И весьма эффектно выглядел.
Потом разговор зашел о людях, пришедших на похороны.
Во время погребения магазины были закрыты, и церковный староста достал из кармана специально напечатанное объявление:
«По случаю похорон миссис Кэри торговля будет производиться после часу дня».
— Это я придумал,— сказал староста.
— С их стороны было очень любезно закрыть лавки,— сказал священник.— Бедняжка Луиза была бы крайне тронута.
Филип молча ел.
Мэри-Энн приравняла этот день к воскресному, и на обед были поданы жареная курица и пирог с крыжовником.
— Вы еще не решили насчет памятника? — спросил церковный староста.
— Как же!
Я склоняюсь к простому кресту из камня.
Луиза не любила ничего кричащего.
— Да, крест — это, пожалуй, лучше всего.
А вот как ваше мнение насчет такой надписи: «В лоне Христовом — где же лучше»?
Священник поджал губы.
Ну прямо Бисмарк, так и норовит все решить сам.
Текст ему не нравился: он явно бросал тень на него как на супруга.
— Нет, не думаю, чтобы я сделал такую надпись.
Мне куда больше нравится: «Господь дал, господь и взял».
— Неужели?
В этих словах я всегда чувствую какую-то черствость.
Священник поджал губы.

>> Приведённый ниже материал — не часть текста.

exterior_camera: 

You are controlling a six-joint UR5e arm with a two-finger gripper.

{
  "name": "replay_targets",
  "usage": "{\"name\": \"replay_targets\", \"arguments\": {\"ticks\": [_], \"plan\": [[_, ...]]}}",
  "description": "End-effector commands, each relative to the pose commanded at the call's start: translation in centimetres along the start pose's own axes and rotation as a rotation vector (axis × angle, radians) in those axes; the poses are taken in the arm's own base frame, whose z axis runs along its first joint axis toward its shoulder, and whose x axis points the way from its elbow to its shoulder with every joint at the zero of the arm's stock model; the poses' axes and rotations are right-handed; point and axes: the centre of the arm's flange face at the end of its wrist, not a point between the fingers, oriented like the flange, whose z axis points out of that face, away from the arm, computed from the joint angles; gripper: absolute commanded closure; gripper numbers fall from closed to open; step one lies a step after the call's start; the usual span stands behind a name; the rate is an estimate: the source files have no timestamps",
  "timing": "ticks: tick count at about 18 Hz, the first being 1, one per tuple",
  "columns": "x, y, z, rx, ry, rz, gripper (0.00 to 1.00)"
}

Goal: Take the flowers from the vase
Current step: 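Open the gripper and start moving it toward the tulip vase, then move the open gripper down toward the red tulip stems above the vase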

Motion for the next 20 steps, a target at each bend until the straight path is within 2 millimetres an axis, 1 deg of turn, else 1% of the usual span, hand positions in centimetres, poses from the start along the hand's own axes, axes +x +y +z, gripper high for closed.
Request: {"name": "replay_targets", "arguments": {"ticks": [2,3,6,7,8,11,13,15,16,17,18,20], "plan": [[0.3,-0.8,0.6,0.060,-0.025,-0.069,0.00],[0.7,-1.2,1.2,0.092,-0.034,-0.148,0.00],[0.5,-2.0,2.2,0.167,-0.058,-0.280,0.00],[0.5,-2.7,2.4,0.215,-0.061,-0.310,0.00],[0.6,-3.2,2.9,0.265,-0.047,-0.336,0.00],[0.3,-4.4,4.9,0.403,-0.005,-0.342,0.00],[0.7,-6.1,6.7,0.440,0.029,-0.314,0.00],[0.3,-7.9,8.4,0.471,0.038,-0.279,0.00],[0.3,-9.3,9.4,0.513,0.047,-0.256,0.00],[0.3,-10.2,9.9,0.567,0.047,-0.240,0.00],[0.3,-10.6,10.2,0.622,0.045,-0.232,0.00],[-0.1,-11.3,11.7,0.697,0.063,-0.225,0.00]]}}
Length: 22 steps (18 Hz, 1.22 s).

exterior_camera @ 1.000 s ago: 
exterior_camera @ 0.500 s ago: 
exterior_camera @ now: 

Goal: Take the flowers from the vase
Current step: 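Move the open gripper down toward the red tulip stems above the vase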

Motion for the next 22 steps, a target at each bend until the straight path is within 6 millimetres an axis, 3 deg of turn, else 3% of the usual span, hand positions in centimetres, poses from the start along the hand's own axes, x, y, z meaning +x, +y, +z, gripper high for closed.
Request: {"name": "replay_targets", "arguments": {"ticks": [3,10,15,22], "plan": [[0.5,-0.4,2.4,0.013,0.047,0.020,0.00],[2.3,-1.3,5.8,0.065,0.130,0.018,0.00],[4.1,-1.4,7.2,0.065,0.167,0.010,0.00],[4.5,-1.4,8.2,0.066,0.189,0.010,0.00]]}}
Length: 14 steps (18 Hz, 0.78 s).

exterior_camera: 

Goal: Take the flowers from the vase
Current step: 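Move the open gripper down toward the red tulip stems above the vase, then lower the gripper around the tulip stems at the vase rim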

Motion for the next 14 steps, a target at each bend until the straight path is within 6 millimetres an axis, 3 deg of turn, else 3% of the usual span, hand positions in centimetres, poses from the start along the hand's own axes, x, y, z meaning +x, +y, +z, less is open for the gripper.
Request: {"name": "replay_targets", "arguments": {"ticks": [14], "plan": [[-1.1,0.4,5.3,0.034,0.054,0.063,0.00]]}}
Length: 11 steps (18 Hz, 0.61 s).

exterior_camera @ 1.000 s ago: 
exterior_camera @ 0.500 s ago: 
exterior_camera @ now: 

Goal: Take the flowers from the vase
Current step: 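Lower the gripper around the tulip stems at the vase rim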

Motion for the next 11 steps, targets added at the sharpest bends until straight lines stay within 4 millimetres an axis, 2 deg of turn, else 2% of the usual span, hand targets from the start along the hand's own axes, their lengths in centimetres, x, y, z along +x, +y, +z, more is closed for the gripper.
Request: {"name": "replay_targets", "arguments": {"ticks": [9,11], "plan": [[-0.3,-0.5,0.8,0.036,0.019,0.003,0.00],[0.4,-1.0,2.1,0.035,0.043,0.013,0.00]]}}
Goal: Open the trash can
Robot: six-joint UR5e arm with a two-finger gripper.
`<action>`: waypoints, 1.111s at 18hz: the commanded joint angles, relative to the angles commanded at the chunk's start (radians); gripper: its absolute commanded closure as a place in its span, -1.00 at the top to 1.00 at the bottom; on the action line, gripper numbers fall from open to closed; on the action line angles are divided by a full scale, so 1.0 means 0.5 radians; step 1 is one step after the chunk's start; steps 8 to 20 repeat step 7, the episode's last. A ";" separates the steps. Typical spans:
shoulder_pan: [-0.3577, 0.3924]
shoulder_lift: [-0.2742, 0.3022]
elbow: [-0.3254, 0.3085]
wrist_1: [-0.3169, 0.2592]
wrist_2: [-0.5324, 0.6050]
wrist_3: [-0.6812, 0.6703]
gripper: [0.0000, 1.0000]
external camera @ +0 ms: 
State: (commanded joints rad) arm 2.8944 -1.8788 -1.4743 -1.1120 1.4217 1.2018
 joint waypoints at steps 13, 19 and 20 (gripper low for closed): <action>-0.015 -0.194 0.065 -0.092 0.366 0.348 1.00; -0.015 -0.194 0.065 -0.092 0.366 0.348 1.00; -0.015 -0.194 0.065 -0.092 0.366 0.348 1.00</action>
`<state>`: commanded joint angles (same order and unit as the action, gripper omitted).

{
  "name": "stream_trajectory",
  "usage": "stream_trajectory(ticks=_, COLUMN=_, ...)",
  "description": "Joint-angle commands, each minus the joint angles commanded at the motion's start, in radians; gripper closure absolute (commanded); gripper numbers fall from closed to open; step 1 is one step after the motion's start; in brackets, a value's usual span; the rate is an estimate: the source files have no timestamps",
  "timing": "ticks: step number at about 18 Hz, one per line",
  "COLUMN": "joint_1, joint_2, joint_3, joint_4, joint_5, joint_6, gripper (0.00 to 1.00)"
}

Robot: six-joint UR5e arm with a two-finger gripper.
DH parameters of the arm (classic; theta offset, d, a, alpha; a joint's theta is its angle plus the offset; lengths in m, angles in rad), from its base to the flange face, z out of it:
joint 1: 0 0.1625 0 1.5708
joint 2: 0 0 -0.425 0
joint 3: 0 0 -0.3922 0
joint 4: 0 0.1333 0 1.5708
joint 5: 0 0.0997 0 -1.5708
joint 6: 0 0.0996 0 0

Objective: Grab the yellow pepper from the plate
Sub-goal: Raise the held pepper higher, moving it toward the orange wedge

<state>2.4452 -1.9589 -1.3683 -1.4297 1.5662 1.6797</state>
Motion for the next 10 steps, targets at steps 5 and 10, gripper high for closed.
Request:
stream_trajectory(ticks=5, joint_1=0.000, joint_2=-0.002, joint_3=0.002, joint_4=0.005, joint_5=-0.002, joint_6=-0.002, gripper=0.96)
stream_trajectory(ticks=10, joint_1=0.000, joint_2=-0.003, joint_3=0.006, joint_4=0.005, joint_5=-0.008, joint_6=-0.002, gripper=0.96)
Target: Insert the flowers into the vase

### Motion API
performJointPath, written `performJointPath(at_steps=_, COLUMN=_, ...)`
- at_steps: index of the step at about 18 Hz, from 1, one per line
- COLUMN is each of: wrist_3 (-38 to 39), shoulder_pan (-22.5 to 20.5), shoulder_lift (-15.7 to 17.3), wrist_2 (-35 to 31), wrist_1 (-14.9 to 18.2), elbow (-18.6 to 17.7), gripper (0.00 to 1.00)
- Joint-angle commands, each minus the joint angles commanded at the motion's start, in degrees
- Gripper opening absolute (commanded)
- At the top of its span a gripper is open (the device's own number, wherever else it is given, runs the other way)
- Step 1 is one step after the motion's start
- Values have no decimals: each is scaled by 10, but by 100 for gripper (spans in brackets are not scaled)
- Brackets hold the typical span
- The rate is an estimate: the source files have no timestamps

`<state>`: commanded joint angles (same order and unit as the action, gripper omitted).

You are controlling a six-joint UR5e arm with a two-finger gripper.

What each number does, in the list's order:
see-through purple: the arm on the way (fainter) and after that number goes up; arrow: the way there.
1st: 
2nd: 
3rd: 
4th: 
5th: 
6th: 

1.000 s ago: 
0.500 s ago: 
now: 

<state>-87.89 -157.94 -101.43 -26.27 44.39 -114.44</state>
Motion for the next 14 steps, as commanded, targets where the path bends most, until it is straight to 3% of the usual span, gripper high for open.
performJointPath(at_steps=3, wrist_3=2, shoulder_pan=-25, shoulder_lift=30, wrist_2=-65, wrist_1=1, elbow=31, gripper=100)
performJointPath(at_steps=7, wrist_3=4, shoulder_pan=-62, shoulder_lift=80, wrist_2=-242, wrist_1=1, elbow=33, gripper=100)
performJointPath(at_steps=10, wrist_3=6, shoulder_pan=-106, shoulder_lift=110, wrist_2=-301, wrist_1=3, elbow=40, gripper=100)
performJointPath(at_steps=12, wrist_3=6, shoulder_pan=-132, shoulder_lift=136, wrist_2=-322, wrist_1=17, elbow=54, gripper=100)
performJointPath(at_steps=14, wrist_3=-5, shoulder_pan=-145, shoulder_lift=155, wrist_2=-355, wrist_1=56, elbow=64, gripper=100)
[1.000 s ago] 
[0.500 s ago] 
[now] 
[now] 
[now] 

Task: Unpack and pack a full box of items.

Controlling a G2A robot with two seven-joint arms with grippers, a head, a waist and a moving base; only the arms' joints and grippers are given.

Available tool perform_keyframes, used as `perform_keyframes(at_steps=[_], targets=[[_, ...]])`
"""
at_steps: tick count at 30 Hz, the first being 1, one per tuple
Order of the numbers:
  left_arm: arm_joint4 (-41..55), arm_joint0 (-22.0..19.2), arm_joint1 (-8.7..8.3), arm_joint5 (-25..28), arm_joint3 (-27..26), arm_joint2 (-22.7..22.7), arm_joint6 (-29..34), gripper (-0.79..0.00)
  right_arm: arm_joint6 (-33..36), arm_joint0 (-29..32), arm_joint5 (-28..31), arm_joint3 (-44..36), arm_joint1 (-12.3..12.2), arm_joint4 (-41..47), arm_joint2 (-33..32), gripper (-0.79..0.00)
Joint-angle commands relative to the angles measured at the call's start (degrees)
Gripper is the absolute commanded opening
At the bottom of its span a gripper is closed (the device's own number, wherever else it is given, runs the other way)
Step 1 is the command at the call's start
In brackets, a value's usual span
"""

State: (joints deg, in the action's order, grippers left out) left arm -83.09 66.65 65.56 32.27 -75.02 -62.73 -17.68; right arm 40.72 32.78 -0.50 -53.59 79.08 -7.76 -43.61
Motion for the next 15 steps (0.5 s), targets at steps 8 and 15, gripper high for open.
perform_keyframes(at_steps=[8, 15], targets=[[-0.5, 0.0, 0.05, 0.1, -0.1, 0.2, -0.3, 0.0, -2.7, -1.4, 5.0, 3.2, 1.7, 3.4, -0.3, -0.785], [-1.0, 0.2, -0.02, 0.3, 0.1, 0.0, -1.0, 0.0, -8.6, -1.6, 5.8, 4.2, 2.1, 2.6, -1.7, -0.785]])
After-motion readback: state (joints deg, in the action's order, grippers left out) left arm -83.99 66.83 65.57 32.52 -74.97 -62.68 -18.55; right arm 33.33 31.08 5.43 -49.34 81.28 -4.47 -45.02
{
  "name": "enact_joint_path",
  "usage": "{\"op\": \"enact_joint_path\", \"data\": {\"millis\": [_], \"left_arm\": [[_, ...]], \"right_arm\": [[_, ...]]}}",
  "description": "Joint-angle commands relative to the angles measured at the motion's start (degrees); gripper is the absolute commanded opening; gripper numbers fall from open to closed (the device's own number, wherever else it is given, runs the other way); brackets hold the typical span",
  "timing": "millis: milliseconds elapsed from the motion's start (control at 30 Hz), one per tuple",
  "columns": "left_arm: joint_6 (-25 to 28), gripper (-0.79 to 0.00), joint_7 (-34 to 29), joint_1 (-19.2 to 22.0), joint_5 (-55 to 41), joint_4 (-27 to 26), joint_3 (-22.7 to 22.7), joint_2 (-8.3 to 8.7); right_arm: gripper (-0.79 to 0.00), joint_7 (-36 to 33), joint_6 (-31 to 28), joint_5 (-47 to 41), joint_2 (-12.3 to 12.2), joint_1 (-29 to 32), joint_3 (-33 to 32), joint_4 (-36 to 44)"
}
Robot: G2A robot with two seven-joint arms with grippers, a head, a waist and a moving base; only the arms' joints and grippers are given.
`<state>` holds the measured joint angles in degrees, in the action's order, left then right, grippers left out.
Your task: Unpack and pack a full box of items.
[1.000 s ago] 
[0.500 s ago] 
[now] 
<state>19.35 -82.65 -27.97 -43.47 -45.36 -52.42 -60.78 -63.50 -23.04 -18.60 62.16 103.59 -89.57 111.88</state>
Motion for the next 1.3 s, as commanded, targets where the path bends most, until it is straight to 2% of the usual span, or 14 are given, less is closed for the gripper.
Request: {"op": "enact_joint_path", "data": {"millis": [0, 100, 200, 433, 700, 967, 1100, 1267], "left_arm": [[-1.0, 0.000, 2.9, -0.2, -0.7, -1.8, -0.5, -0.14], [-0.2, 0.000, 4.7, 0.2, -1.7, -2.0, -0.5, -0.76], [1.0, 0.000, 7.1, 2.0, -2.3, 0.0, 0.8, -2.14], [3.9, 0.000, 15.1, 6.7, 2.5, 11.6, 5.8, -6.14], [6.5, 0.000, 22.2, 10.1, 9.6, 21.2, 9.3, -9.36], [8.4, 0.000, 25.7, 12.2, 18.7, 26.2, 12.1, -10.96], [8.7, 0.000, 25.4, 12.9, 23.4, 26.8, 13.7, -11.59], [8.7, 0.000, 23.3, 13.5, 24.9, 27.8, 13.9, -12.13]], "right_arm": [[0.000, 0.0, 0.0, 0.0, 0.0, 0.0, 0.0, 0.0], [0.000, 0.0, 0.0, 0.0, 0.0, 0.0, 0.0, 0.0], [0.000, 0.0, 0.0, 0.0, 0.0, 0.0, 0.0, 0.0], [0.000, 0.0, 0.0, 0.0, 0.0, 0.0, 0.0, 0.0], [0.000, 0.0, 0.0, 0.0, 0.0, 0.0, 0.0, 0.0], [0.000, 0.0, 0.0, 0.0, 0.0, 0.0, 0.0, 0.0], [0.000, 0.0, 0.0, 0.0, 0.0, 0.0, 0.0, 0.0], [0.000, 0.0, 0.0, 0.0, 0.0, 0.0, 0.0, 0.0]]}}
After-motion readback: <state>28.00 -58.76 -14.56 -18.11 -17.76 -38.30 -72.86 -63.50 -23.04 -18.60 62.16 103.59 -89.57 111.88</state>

Ну прямо Бисмарк, так и Грейвс возразил, как показалось мистеру Кэри, с неподобающей самоуверенностью.
Да, видно, дело зашло далеко, если он не может сам выбрать надпись на могиле собственной жены.
Воцарилось молчание, потом заговорили о приходских делах.
Филип вышел в сад, чтобы выкурить трубку.
Он сел на скамью и вдруг истерически захохотал.
Дня через два дядя выразил надежду, что Филип проведет с ним несколько недель в Блэкстебле.
— С удовольствием,— ответил Филип.
— Не беда, если ты вернешься в Париж в сентябре.
Филип промолчал.
Он все время раздумывал над тем, что ему сказал Фуане, но, ничего еще не решив, не хотел говорить о будущем.
Если он пожертвует искусством потому, что не верит в свою способность достичь в нем совершенства, в этом будет даже нечто благородное, но — увы! — это понимает он один; другие же сочтут его поступок признанием неудачи, а ему не хотелось расписываться в своем поражении.
Он был упрям, и всякий разговор о том, что у него к чему-то нет таланта, толкал его идти наперекор и упорствовать именно в том, от чего его предостерегали.
Ему было нестерпимо думать, что друзья будут над ним смеяться.
Это могло бы помешать ему сделать решительный шаг и бросить учиться живописи, однако новая обстановка заставила его по-новому взглянуть на вещи.
Стоило ему, как и многим другим, пересечь Ла-Манш, и обстоятельства, казавшиеся крайне важными, вдруг начинали выглядеть пустяковыми.
Жизнь, которая там казалась ему такой заманчивой, вдруг перестала его тешить; его охватило отвращение к кафе, к ресторанам с их тошнотворной едой, ко всему непрезентабельному парижскому существованию.
Его больше не заботило, что? подумают о нем друзья — резонерствующий Кроншоу, благопристойная миссис Оттер, ломака Рус Чэлис, грызущиеся друг с другом Лоусон и Клаттон — все они вдруг стали ему противны.
Он написал Лоусону и попросил прислать все его вещи.
Через неделю они прибыли.
Когда Филип распаковал свои холсты, он поглядел на них уже без всякого волнения.
Такое равнодушие его даже удивило.
Дяде не терпелось взглянуть на картины племянника.
Хотя вначале он и порицал желание Филипа поехать в Париж, теперь он стал относиться к этому терпимо.
Его интересовало, как живут студенты, и он постоянно расспрашивал о них Филипа.
По правде говоря, он чуточку гордился тем, что его племянник — художник, и в присутствии посторонних всегда заводил об этом разговор.
Он жадно рассматривал этюды, которые Филип писал с натурщиц.
Филип показал ему портрет Мигеля Ахурии.
— А зачем ты его рисовал? — спросил дядя.
— Мне нужно было писать с натуры, а лицо его мне показалось интересным.